TASK TO CARRY OUT
Below is a set of records, and all of them should be retyped exactly, minus the pictures.
*** MATERIAL TO PROCESS ***
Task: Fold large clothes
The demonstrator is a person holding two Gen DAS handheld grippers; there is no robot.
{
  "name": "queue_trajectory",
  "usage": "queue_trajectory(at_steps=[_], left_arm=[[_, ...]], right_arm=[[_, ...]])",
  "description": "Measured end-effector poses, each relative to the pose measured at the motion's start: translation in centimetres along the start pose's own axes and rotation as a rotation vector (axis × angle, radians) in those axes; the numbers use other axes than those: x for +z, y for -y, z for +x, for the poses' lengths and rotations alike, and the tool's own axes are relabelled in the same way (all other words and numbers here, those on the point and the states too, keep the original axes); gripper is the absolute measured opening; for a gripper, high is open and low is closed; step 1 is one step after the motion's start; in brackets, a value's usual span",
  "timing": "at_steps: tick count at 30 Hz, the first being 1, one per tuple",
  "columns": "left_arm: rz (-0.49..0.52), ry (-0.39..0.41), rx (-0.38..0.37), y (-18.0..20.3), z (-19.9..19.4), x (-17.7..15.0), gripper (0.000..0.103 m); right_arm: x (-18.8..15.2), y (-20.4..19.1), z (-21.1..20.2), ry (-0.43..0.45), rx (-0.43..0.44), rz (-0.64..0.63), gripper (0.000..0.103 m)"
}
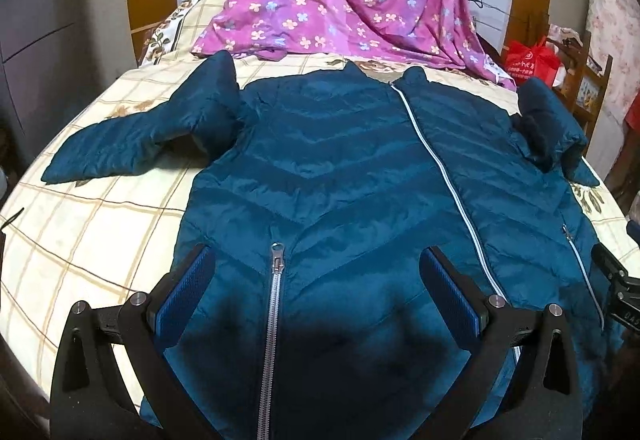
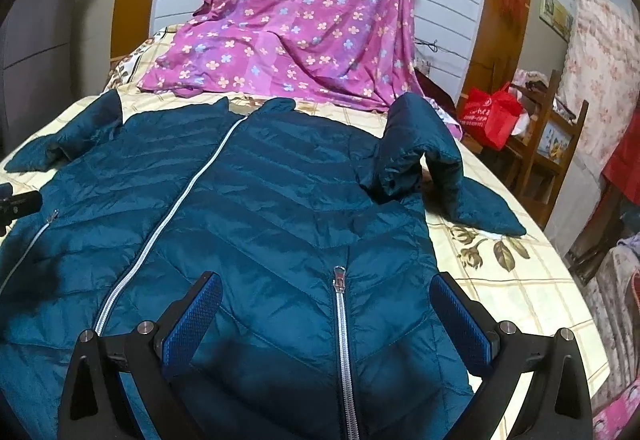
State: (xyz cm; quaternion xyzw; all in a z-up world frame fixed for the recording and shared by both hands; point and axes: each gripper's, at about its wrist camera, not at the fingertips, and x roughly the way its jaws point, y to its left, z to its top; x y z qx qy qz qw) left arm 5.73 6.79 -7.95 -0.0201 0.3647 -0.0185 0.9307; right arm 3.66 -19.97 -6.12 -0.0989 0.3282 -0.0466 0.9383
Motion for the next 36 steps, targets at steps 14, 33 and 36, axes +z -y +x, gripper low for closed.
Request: queue_trajectory(at_steps=[14,33,36], left_arm=[[-0.002,-0.002,-0.002,-0.12,0.13,-0.09,0.102],[-0.002,-0.006,-0.001,-0.02,0.11,-0.18,0.102],[-0.002,-0.007,-0.001,-0.02,0.12,-0.18,0.102]], right_arm=[[0.03,0.07,-0.13,0.007,-0.014,0.003,0.103],[0.01,0.39,-0.21,0.012,-0.018,0.004,0.103],[0.08,0.55,-0.24,0.013,-0.020,0.004,0.103]])
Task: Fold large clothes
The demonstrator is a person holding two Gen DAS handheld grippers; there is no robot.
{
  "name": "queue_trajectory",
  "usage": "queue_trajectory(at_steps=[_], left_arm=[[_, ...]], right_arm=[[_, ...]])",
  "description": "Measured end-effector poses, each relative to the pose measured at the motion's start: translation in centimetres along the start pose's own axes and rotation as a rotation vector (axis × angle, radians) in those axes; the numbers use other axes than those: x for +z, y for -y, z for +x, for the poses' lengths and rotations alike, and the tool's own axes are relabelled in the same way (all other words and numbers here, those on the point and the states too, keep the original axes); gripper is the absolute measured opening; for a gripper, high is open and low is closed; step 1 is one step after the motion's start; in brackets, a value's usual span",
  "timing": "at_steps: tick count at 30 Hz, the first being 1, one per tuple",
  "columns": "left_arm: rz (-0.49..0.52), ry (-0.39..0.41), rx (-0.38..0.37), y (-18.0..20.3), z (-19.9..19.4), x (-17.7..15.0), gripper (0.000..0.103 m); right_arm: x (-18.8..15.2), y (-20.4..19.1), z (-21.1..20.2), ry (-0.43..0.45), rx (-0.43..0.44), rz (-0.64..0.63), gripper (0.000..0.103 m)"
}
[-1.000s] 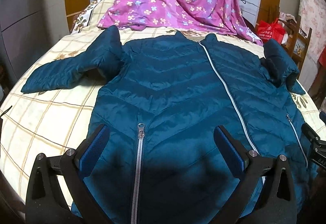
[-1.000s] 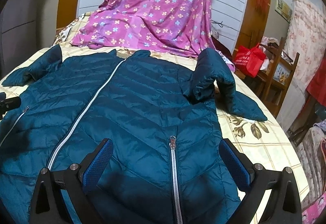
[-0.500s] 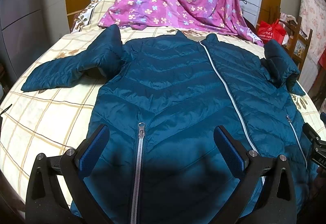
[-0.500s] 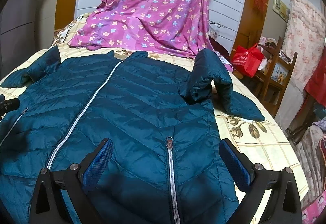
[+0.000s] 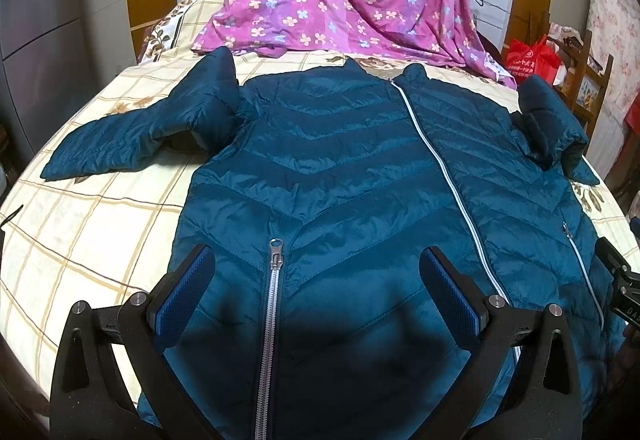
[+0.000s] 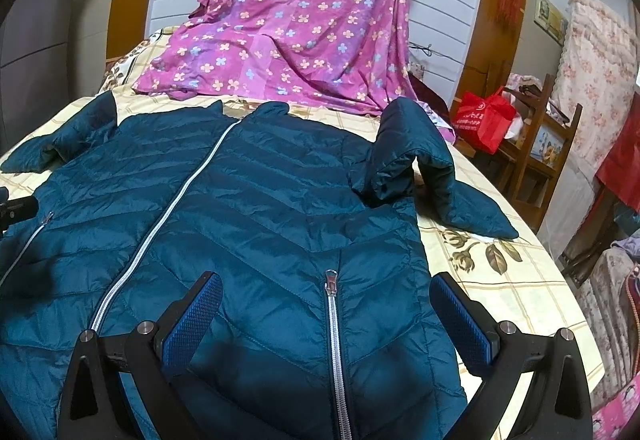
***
TASK ANSWER
Task: Fold large clothes
The demonstrator is a person holding two Gen DAS handheld grippers; there is no robot.
{
  "name": "queue_trajectory",
  "usage": "queue_trajectory(at_steps=[_], left_arm=[[_, ...]], right_arm=[[_, ...]])",
  "description": "Measured end-effector poses, each relative to the pose measured at the motion's start: translation in centimetres along the start pose's own axes and rotation as a rotation vector (axis × angle, radians) in those axes; the numbers use other axes than those: x for +z, y for -y, z for +x, for the poses' lengths and rotations alike, and the tool's own axes are relabelled in the same way (all other words and numbers here, those on the point and the states too, keep the original axes); gripper is the absolute measured opening; for a gripper, high is open and low is closed; step 1 is one step after the motion's start; in brackets, a value's usual span",
  "timing": "at_steps: tick count at 30 Hz, the first being 1, one per tuple",
  "columns": "left_arm: rz (-0.49..0.52), ry (-0.39..0.41), rx (-0.38..0.37), y (-18.0..20.3), z (-19.9..19.4), x (-17.7..15.0), gripper (0.000..0.103 m); right_arm: x (-18.8..15.2), y (-20.4..19.1), z (-21.1..20.2), ry (-0.43..0.45), rx (-0.43..0.44), rz (-0.64..0.63), gripper (0.000..0.103 m)"
}
State: (xyz cm; quaternion xyzw; all in a z-up world frame fixed for the recording and shared by both hands; point and axes: each gripper's, at about its wrist camera, not at the fingertips, and x roughly the way its jaws point, y to its left, z to its top; x y z qx qy qz qw) left arm 5.73 6.79 -7.95 -0.0201 0.3647 -0.0185 0.9307; right arm 3.66 -19.97 -6.12 -0.0989 0.3282 -0.0466 0.9383
Motion for the next 36 steps, targets at steps 14, 33 and 36, axes +z -y +x, gripper low for closed.
Request: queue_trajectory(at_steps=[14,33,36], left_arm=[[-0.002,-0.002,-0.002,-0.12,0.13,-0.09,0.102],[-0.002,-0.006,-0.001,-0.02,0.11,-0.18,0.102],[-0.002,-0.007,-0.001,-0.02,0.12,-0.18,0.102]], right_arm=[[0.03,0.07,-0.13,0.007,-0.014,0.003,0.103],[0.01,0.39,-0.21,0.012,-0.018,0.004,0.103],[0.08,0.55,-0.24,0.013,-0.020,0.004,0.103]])
Task: Fold large clothes
The demonstrator is a person holding two Gen DAS handheld grippers; there is no robot.
{
  "name": "queue_trajectory",
  "usage": "queue_trajectory(at_steps=[_], left_arm=[[_, ...]], right_arm=[[_, ...]])",
  "description": "Measured end-effector poses, each relative to the pose measured at the motion's start: translation in centimetres along the start pose's own axes and rotation as a rotation vector (axis × angle, radians) in those axes; the numbers use other axes than those: x for +z, y for -y, z for +x, for the poses' lengths and rotations alike, and the tool's own axes are relabelled in the same way (all other words and numbers here, those on the point and the states too, keep the original axes); gripper is the absolute measured opening; for a gripper, high is open and low is closed; step 1 is one step after the motion's start; in brackets, a value's usual span",
  "timing": "at_steps: tick count at 30 Hz, the first being 1, one per tuple",
  "columns": "left_arm: rz (-0.49..0.52), ry (-0.39..0.41), rx (-0.38..0.37), y (-18.0..20.3), z (-19.9..19.4), x (-17.7..15.0), gripper (0.000..0.103 m); right_arm: x (-18.8..15.2), y (-20.4..19.1), z (-21.1..20.2), ry (-0.43..0.45), rx (-0.43..0.44), rz (-0.64..0.63), gripper (0.000..0.103 m)"
}
[-1.000s] 
[-1.000s] 
[-0.500s] 
[-0.500s] 
[+0.000s] 
[+0.000s] 

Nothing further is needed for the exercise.